#### EXERCISE DETAILS:
Filter out every line below that lacks "contain", and copy the rest.

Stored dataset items
▽

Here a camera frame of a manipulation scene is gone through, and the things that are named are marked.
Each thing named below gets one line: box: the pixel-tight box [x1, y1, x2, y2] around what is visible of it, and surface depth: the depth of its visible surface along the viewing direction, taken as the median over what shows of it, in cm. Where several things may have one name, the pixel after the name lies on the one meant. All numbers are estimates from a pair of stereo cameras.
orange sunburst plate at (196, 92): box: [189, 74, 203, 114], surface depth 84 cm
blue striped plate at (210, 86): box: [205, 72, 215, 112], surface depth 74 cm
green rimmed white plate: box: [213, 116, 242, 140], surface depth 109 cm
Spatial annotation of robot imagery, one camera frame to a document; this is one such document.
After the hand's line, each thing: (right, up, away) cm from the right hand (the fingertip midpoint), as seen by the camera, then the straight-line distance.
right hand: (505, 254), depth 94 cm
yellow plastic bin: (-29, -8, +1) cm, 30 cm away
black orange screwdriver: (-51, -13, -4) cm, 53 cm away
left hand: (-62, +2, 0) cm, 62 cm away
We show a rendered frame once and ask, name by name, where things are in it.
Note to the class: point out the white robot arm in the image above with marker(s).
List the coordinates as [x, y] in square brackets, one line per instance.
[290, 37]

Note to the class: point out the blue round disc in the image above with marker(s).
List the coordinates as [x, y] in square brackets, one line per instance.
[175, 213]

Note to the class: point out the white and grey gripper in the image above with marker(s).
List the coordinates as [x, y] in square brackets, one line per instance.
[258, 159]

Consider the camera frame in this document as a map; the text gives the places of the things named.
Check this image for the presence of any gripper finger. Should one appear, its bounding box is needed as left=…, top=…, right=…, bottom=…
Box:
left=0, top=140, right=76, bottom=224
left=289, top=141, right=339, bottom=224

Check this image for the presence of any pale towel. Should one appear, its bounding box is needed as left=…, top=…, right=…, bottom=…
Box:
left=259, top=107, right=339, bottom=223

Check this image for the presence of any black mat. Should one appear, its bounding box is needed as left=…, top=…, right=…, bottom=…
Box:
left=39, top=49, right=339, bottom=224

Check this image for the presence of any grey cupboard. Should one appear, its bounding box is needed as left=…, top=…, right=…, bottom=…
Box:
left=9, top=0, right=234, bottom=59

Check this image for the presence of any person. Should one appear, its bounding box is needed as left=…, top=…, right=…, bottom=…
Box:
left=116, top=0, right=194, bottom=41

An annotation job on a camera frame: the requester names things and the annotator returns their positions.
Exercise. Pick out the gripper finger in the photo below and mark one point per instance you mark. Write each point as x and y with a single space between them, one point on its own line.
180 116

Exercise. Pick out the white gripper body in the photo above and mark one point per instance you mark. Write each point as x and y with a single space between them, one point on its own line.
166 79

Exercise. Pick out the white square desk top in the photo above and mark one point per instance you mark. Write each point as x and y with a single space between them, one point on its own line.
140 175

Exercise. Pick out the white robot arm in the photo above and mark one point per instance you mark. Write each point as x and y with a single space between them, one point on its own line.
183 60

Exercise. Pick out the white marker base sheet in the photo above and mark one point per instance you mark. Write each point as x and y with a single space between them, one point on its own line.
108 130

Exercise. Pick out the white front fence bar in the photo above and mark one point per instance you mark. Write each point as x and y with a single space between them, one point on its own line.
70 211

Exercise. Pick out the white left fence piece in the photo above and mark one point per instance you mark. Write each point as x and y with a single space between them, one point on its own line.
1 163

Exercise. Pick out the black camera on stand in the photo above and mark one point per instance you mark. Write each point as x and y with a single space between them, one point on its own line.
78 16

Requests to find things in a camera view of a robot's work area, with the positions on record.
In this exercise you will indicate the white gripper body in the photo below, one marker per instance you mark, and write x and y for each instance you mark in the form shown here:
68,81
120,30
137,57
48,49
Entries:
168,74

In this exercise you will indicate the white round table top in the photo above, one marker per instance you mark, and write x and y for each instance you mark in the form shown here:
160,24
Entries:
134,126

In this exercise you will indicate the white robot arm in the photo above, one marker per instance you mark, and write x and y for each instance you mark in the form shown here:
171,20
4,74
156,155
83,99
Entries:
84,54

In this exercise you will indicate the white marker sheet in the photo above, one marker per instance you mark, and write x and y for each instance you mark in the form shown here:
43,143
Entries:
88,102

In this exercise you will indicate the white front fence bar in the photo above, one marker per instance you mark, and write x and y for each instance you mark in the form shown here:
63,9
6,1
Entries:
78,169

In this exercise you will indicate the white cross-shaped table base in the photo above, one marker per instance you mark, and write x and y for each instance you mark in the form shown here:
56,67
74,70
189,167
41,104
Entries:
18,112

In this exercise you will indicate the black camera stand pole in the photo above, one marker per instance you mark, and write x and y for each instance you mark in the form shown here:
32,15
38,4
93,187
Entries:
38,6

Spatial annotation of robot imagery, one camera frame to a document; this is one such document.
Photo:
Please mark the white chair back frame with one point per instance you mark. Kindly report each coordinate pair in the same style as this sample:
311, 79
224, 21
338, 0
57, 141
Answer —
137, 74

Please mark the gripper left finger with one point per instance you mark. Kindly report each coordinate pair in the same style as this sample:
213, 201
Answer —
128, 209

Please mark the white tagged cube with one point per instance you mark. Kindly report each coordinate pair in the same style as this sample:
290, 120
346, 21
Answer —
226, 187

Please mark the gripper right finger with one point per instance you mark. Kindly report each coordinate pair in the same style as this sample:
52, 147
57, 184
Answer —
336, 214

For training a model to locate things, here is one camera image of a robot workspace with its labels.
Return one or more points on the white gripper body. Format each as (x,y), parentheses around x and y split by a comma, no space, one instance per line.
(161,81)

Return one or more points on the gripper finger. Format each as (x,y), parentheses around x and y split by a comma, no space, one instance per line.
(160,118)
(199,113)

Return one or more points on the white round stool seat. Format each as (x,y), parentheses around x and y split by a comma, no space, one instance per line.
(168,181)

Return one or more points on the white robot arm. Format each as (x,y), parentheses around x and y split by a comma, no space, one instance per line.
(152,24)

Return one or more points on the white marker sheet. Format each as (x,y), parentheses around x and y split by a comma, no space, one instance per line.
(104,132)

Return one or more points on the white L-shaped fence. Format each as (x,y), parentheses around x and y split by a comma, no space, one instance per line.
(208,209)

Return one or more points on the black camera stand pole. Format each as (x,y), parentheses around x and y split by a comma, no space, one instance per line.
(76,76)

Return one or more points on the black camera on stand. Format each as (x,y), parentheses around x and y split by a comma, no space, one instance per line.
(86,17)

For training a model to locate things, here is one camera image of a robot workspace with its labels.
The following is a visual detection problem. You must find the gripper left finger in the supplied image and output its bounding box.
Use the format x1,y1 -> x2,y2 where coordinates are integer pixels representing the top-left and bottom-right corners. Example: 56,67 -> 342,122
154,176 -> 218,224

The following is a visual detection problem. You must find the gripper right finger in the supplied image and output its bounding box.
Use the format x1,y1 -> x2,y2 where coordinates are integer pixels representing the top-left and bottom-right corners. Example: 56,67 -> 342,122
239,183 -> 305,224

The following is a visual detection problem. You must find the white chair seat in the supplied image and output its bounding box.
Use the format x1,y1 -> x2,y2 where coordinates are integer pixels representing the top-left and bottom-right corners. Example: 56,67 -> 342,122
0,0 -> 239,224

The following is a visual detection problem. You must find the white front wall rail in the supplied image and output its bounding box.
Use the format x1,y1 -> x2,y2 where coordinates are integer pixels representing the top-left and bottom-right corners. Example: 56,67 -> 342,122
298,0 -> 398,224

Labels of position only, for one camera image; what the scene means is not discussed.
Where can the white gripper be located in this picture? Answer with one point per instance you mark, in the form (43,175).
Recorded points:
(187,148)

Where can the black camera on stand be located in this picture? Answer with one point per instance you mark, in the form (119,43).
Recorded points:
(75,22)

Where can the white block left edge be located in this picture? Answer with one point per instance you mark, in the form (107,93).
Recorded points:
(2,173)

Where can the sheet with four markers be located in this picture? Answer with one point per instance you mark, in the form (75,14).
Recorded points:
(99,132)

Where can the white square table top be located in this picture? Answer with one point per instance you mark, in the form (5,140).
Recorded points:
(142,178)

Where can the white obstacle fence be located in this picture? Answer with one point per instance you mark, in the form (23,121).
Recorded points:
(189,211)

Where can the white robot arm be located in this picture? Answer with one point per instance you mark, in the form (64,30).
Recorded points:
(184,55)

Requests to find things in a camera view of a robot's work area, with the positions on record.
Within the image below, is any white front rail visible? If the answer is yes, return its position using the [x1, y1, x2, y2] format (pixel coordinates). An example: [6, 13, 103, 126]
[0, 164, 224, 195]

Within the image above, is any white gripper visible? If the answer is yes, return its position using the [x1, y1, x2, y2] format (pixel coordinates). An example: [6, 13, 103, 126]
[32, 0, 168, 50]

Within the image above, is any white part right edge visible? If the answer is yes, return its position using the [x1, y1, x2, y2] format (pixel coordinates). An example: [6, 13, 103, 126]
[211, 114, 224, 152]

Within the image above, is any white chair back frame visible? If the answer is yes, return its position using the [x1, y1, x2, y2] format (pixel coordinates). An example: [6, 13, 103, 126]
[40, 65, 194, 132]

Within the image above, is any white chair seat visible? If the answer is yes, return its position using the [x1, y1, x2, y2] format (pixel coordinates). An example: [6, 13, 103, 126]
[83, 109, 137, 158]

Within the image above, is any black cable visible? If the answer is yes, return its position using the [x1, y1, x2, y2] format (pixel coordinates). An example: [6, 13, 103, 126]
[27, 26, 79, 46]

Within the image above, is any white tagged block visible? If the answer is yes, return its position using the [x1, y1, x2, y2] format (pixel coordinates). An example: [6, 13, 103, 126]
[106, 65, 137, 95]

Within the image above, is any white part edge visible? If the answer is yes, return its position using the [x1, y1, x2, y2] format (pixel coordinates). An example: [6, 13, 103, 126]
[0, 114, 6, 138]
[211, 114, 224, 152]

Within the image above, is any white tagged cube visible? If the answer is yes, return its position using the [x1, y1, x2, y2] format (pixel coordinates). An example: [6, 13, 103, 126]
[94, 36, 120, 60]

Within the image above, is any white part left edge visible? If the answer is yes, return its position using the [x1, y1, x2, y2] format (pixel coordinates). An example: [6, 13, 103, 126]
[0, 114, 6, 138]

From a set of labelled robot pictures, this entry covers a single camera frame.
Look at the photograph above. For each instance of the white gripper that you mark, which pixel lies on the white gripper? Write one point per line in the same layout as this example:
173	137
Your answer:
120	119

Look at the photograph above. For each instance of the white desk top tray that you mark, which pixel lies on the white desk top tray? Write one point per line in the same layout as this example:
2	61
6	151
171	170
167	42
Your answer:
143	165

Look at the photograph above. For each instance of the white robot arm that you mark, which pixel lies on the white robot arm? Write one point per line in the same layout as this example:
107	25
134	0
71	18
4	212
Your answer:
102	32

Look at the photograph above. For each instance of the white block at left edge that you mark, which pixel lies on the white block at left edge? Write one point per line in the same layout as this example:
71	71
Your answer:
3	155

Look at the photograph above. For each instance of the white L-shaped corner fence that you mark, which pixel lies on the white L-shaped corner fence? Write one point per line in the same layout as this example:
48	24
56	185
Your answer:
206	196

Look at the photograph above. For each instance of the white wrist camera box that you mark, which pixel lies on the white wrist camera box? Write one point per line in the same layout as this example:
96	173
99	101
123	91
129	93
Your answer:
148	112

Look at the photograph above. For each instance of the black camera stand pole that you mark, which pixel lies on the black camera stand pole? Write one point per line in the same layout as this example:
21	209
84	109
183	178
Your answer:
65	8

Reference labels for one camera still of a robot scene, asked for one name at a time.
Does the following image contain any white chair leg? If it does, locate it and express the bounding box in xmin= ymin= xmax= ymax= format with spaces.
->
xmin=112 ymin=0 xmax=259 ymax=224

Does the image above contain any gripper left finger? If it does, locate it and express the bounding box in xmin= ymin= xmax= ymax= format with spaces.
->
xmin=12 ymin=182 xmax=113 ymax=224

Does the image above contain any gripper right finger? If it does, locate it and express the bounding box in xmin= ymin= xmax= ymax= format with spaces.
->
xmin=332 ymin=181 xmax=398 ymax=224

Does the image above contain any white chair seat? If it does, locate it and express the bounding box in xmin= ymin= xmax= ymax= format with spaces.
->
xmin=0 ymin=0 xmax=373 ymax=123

△

#### RESPONSE BOX:
Does the following image contain any white chair leg? If it does, locate it and express the bounding box in xmin= ymin= xmax= ymax= format with spaces.
Does the image above contain any gripper left finger? If it does, locate it and express the bounding box in xmin= ymin= xmax= ymax= format with spaces.
Does the image above contain any gripper right finger? If it does, locate it and express the bounding box in xmin= ymin= xmax= ymax= format with spaces.
Does the image above contain any white chair seat? If it does, locate it and express the bounding box in xmin= ymin= xmax= ymax= format with spaces.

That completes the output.